• Exercise: Set out exactly every line of the entries below, starting at the line that holds "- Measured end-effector" and stopping after the line that holds "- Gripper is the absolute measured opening".
*** Block opens ***
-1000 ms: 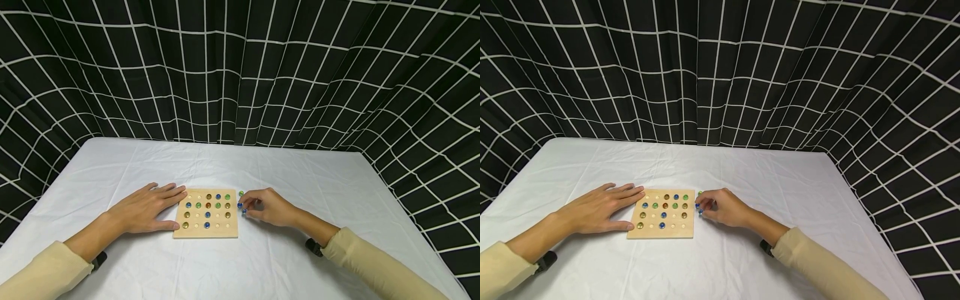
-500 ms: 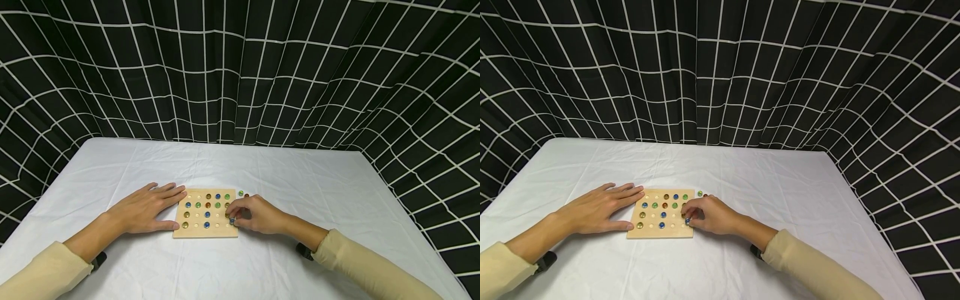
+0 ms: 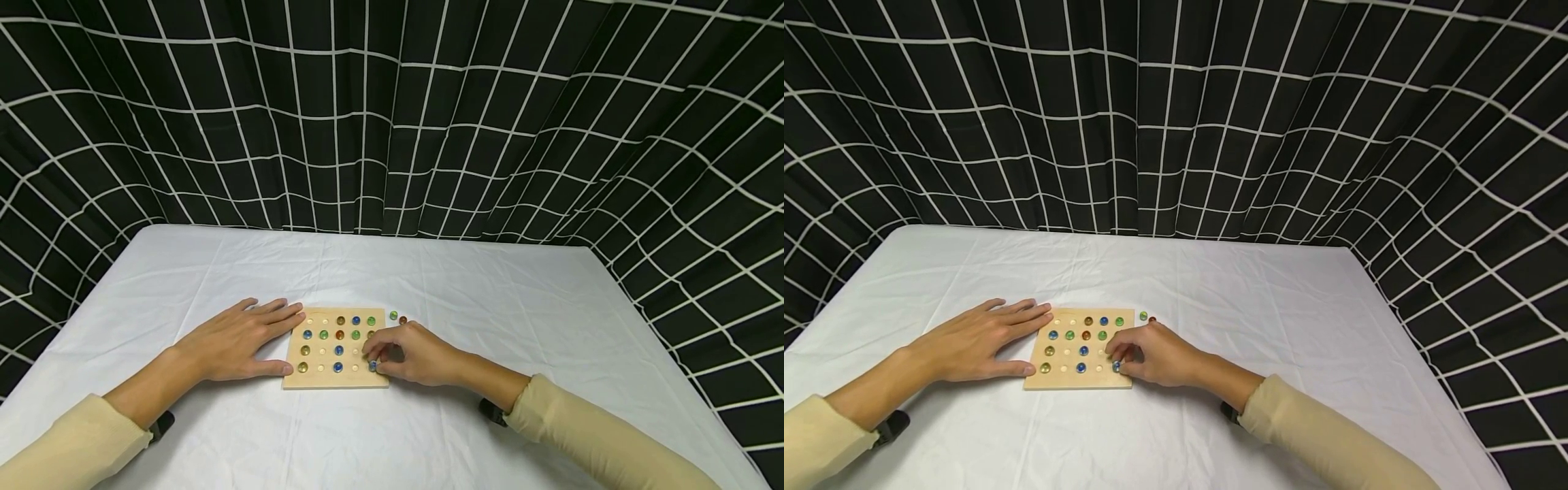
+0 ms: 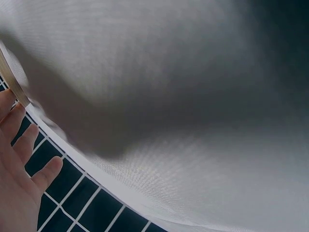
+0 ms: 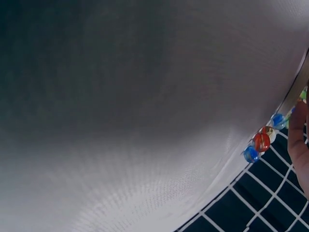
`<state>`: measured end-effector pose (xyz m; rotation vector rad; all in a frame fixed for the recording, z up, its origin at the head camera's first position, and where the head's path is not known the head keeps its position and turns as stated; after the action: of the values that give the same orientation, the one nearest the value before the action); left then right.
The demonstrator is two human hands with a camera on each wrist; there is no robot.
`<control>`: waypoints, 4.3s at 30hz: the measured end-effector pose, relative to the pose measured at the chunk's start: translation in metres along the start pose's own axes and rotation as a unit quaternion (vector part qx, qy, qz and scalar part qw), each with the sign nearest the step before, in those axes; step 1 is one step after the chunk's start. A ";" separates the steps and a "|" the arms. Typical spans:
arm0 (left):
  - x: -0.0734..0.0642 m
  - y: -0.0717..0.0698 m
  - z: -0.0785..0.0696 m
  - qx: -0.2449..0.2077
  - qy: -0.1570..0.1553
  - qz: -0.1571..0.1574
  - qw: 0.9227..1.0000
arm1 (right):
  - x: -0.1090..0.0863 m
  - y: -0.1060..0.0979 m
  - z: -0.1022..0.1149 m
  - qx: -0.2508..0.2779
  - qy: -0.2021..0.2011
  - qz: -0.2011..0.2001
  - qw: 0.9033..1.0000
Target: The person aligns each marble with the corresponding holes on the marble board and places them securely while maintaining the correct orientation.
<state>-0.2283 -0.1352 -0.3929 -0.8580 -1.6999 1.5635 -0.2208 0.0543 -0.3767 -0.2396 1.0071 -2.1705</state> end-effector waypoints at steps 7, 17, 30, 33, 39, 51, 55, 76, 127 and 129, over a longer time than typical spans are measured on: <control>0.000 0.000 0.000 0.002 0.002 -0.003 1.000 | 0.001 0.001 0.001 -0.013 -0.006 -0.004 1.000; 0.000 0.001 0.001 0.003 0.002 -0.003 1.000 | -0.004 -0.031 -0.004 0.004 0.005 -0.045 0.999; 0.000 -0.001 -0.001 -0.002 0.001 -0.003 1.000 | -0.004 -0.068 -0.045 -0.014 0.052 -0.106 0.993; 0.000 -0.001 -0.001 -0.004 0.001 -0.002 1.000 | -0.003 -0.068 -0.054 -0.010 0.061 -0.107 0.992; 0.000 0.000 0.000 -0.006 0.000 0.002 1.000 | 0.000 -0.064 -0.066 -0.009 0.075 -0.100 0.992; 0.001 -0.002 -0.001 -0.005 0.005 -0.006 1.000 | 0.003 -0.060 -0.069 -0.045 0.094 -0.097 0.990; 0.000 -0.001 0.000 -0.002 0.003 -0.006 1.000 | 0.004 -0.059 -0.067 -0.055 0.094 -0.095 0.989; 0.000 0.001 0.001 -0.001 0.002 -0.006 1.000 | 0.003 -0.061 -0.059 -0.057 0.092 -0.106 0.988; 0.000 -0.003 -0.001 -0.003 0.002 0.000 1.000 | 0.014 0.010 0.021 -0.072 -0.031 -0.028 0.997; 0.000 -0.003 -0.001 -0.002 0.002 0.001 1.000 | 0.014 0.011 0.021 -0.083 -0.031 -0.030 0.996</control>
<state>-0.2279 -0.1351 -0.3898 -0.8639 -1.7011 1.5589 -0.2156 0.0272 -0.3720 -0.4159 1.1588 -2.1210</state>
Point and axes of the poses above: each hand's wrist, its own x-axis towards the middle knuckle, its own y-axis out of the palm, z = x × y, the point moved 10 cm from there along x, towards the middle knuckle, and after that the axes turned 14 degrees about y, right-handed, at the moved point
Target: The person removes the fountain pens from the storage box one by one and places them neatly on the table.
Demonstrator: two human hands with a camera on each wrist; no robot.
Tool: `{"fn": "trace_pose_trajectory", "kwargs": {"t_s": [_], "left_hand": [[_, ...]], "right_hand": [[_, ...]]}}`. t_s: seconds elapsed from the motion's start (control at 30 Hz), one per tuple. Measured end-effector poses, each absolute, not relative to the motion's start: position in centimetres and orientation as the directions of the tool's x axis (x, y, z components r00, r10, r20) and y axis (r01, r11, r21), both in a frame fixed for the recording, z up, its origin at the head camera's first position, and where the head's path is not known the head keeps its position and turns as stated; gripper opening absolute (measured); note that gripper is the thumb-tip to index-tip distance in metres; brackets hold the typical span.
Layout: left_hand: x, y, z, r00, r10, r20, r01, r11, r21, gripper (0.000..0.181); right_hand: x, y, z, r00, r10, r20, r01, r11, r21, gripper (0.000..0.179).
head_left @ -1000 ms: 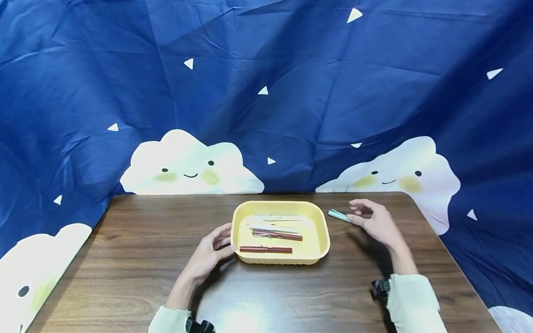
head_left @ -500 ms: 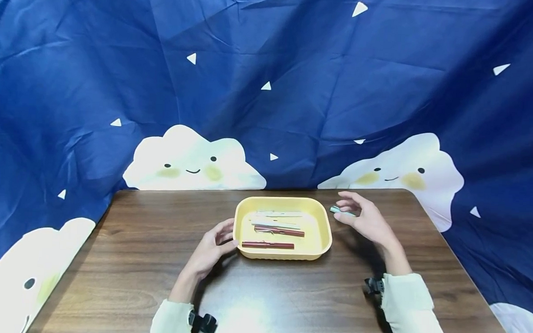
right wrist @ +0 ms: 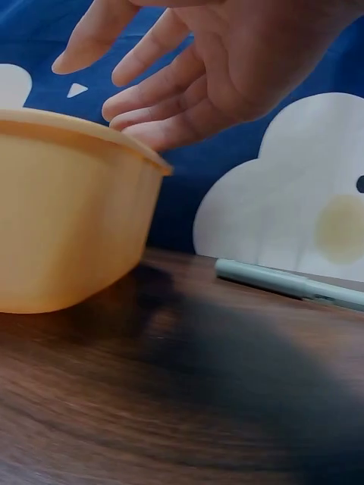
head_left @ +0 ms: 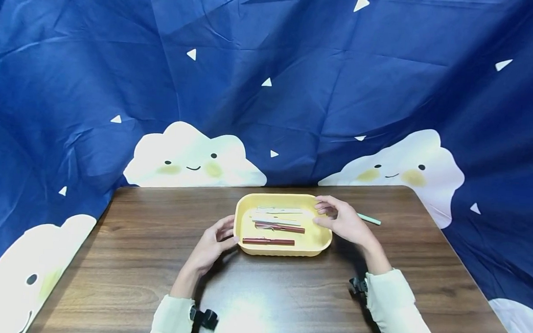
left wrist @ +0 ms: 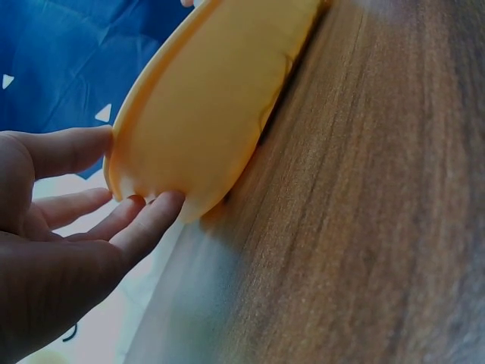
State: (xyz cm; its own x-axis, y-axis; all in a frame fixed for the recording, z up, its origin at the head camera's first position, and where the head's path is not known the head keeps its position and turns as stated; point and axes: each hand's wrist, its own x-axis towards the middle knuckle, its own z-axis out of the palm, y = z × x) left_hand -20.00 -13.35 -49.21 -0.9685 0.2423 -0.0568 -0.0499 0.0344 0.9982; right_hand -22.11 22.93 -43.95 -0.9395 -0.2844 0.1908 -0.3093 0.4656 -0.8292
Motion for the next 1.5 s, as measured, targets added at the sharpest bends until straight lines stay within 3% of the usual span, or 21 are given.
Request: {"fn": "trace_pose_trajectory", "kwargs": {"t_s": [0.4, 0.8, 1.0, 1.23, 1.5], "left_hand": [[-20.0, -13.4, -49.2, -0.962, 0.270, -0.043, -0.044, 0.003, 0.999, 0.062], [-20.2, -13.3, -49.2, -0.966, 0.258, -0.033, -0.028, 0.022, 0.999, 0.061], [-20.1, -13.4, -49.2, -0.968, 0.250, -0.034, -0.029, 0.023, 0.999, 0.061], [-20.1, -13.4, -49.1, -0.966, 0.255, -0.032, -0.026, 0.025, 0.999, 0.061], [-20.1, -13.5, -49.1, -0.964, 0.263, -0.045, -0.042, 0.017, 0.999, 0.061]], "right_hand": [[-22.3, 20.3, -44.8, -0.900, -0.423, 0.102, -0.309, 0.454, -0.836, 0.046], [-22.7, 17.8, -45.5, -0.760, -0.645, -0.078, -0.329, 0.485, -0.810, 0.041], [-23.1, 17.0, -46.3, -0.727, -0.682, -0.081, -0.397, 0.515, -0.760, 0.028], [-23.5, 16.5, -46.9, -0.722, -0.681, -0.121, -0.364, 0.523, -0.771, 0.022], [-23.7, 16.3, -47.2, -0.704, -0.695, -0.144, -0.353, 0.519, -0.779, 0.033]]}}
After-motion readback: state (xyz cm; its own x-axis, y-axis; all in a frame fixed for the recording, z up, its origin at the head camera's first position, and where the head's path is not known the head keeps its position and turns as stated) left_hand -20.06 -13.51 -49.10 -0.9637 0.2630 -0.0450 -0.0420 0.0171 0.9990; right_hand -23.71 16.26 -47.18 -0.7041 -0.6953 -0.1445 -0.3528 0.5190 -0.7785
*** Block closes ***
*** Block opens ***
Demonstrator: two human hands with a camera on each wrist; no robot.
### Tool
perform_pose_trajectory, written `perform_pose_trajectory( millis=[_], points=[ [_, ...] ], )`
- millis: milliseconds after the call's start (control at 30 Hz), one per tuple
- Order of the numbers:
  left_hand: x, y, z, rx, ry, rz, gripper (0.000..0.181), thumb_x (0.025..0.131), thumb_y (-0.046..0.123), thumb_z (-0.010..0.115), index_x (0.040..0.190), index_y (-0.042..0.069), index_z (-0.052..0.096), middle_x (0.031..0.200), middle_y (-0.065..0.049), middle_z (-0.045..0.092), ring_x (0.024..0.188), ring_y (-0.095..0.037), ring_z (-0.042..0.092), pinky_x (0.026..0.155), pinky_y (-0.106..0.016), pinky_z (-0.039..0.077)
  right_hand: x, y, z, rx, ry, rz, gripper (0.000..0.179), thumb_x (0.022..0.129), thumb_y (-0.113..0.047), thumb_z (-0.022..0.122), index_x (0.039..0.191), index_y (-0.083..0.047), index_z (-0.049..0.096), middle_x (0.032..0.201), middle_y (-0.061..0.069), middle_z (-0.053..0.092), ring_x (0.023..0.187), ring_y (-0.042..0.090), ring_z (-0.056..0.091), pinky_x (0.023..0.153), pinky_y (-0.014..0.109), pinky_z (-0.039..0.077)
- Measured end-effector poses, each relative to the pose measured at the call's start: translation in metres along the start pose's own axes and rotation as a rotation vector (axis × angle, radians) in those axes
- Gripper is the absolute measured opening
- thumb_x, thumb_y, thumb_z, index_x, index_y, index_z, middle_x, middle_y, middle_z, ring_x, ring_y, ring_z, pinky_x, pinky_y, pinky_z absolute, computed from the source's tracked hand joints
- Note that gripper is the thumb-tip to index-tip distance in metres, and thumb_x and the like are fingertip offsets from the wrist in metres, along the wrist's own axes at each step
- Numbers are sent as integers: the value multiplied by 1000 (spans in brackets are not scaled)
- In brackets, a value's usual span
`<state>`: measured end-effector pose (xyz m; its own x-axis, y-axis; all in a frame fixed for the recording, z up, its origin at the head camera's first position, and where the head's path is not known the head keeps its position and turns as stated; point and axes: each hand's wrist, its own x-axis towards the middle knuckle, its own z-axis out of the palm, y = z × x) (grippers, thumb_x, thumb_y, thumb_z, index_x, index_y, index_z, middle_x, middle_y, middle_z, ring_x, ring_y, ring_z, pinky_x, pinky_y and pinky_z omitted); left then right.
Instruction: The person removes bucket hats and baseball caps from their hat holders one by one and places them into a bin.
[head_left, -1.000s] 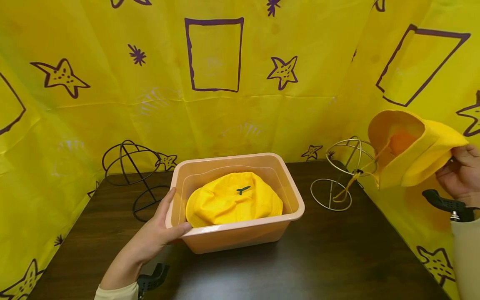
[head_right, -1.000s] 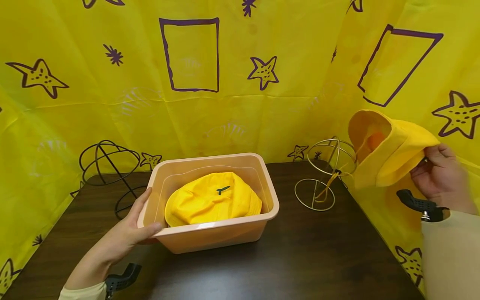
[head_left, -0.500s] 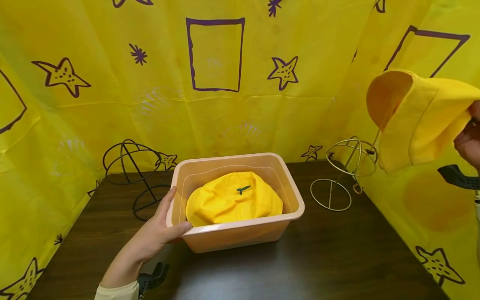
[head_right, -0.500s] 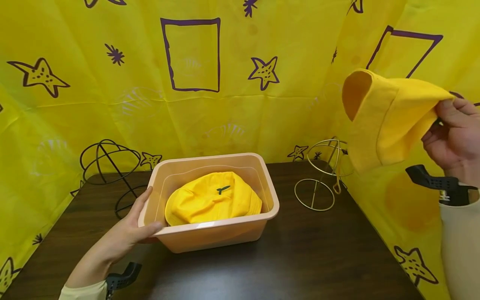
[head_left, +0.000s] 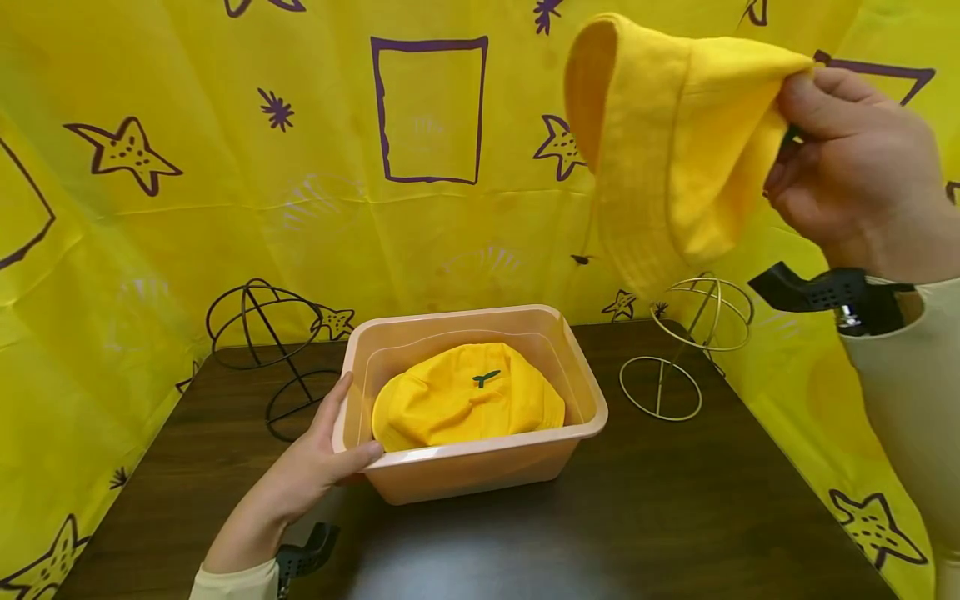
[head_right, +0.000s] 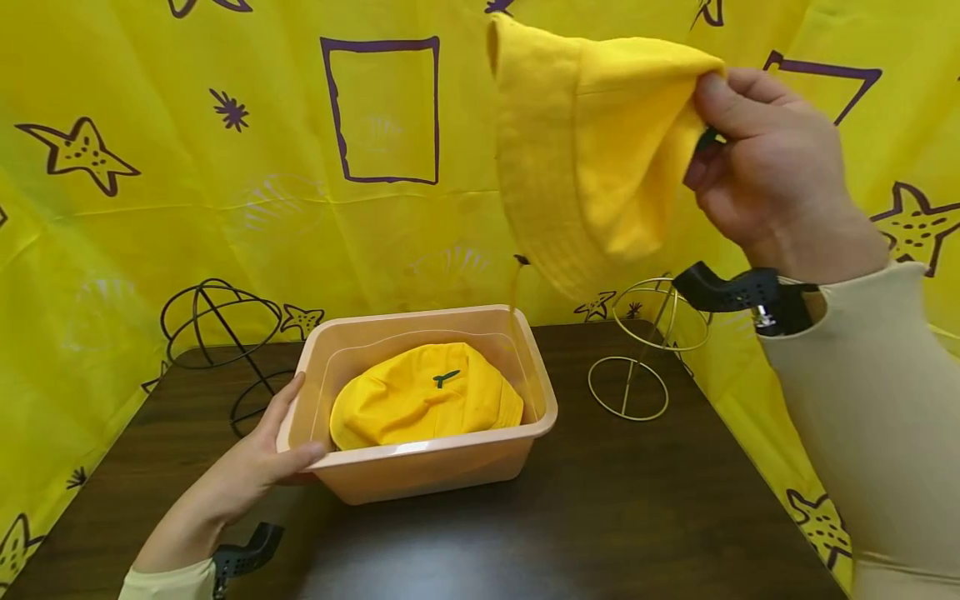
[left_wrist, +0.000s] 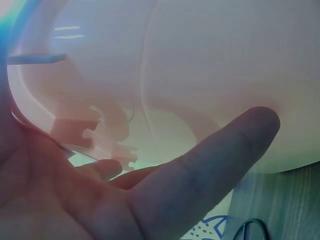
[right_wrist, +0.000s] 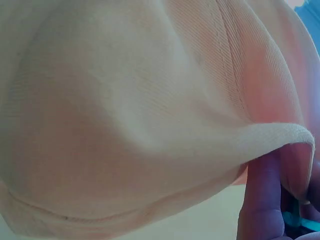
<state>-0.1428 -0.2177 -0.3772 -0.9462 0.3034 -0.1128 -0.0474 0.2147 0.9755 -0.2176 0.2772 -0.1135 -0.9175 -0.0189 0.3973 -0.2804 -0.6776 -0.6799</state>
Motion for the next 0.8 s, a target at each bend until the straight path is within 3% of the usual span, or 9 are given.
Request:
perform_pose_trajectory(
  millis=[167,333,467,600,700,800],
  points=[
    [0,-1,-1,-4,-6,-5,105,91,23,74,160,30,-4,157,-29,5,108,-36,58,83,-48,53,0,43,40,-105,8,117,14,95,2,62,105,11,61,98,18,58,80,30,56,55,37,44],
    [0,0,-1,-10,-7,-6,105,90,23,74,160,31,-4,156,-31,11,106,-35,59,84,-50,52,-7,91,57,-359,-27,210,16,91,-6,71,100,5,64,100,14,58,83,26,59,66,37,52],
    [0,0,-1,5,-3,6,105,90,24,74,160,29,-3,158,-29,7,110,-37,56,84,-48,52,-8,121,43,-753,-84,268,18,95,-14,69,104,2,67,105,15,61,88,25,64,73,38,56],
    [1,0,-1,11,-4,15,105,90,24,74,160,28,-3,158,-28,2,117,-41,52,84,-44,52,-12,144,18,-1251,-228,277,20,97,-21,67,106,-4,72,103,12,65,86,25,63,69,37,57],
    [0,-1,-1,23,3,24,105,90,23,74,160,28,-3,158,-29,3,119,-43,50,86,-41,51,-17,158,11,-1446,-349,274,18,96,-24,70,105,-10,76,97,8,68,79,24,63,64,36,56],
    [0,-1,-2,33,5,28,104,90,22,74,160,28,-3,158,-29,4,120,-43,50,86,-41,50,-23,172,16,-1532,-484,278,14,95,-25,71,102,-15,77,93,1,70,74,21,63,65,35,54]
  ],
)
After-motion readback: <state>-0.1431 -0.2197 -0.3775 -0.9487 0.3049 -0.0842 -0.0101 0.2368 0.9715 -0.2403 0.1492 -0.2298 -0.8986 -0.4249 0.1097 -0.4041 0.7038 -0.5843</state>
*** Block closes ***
• Result of this exercise:
- Measured end-effector poses, each relative to the pose measured at the call's start: translation in metres along the start pose's own axes and rotation as a rotation vector (axis × angle, radians) in those axes
- Gripper is the absolute measured opening

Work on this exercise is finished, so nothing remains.